While the martyrs tallied their days on the prison walls, his father had told him, Edward Wee jostled for power against rival parties as rumours of an imminent British withdrawal fil
led the air. Wee jumped on the anti-colonial bandwagon and allied himself with his jailed party members. The middle-class Liberal Party accused Edward Wee of sleeping with the enemy, and bringing chaos to the country. Of course the first half of the allegation was half true. Edward Wee knew too well that Lim Min Tong, with his left-leaning mass support, was his trump card as well as his Achilles heel. In his selective amnesia, Pa never mentioned this but any halfwit could tell that Edward Wee found his strongest ally in Pa, whom he knew to be the most malleable of his party colleagues. He got Pa to talk to Lim, since they both shared a cell. Pa told Lim that, to give the British no pretext for another clampdown on the party when the time came for self-government, they had to run on a non-communist platform.
“He was a silly bugger.” Yang waves to the bartender and orders a Campari and gin.
The inspector draws closer to Yang. “Because?”
“Because.”
To convince their colonial master that they were not consorting with the communists, the wily old fox got Pa to inveigle Lim to sign an undertaking that he would renounce violence as a means to achieve independence, thus implicating Lim of complicity in violent acts. And so it was that in 1959, Edward Wee, on the back of blue-collared votes and hobnobbing with the old chappies, led his party to electoral victory. He was to run the country for the next three decades with Pa as his useful idiot. I had always seen Wee as black and Pa as white, thinks Yang, but that divide has been blurred over the years. Holy blasted Christ, who am I to judge when Pa had been blackened in order to keep me clean? I often worried about the money I received in London from him, but I wasn’t worried enough to reject it. Do I have a right to be outraged now?
“This is how they reward their lap dogs.”
“Do you think your father killed himself in a hara-kiri state of mind?”

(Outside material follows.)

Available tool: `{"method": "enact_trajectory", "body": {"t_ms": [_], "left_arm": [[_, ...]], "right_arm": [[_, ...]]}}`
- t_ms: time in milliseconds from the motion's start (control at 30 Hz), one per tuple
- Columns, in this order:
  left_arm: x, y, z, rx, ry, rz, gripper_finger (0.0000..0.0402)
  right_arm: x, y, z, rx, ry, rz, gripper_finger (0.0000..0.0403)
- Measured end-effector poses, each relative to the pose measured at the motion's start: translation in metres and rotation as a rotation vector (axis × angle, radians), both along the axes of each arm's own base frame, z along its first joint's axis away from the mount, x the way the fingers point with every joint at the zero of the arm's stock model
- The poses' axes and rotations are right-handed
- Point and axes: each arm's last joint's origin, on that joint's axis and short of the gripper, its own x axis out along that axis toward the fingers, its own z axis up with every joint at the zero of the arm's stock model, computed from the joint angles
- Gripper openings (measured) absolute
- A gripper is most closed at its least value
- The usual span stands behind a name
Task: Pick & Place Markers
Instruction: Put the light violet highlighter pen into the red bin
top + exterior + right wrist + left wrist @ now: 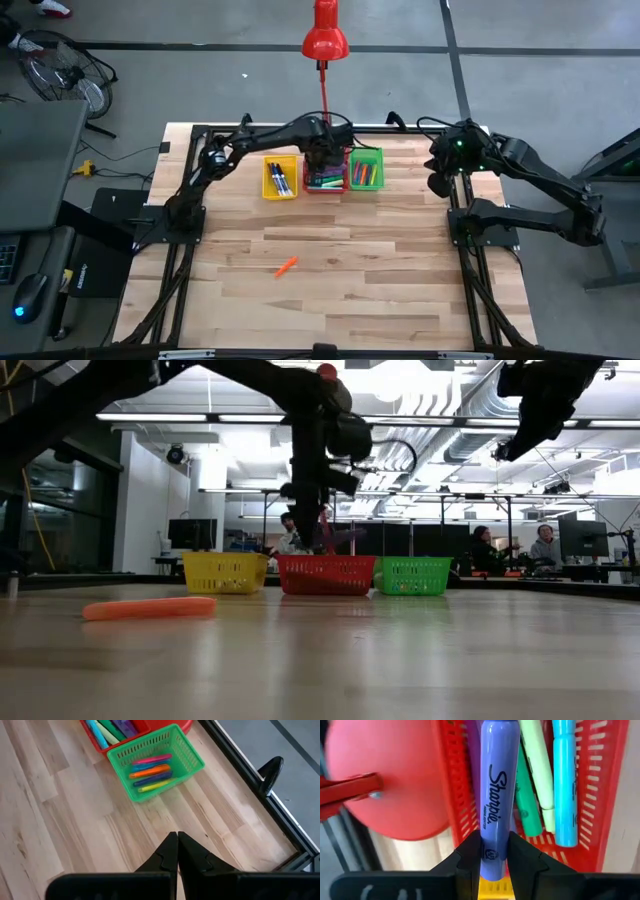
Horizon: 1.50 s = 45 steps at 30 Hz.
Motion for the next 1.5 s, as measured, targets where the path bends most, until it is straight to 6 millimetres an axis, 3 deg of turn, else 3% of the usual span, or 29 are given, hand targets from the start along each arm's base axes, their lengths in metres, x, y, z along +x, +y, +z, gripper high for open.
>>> {"method": "enact_trajectory", "body": {"t_ms": [400, 867, 1500], "left_arm": [[0.005, -0.004, -0.022, -0.046, 0.062, -0.010, 0.0069], [0.009, -0.006, -0.019, -0.142, -0.023, 0.019, 0.0069], [0.005, -0.007, -0.020, -0.136, 0.023, 0.039, 0.0069]], "right_arm": [[0.000, 0.000, 0.000, 0.002, -0.002, -0.005, 0.0000], [0.000, 0.000, 0.000, 0.001, -0.003, -0.004, 0.0000], [0.000, 0.000, 0.000, -0.004, 0.000, 0.003, 0.0000]]}}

The buzzing of whatever three beers, and a Bailey’s Irish cream and Campari and gin add up to reach a crescendo in his head. How can anyone investigate the state of a man’s soul? The day before his death, Pa had talked about the ghosts of the past catching up with him. Yang had thought then that he was talking about his days working with the communists. But maybe he was talking of their opium-addicted great-great-grandfather. Pa had said their Qing ancestor had died under mysterious circumstances. Having amassed a great amount of gold and silver from officialdom, he had three wives and as many concubines. One wintry morning, the third wife, whom he had spent the night with, woke up to find his body blue and cold next to her. No wounds were found on the body. The old bugger must have died of a heart attack, probably triggered by sexual exertion. But to protect the dignity of their own kind, the court found the third wife guilty of murder and promptly executed the unlucky woman. Though Pa had never met his great-grandfather, he had heard the tale from his own father and believed it to be true. And he saw the Qing ghost coming to take him back for muddying their good name.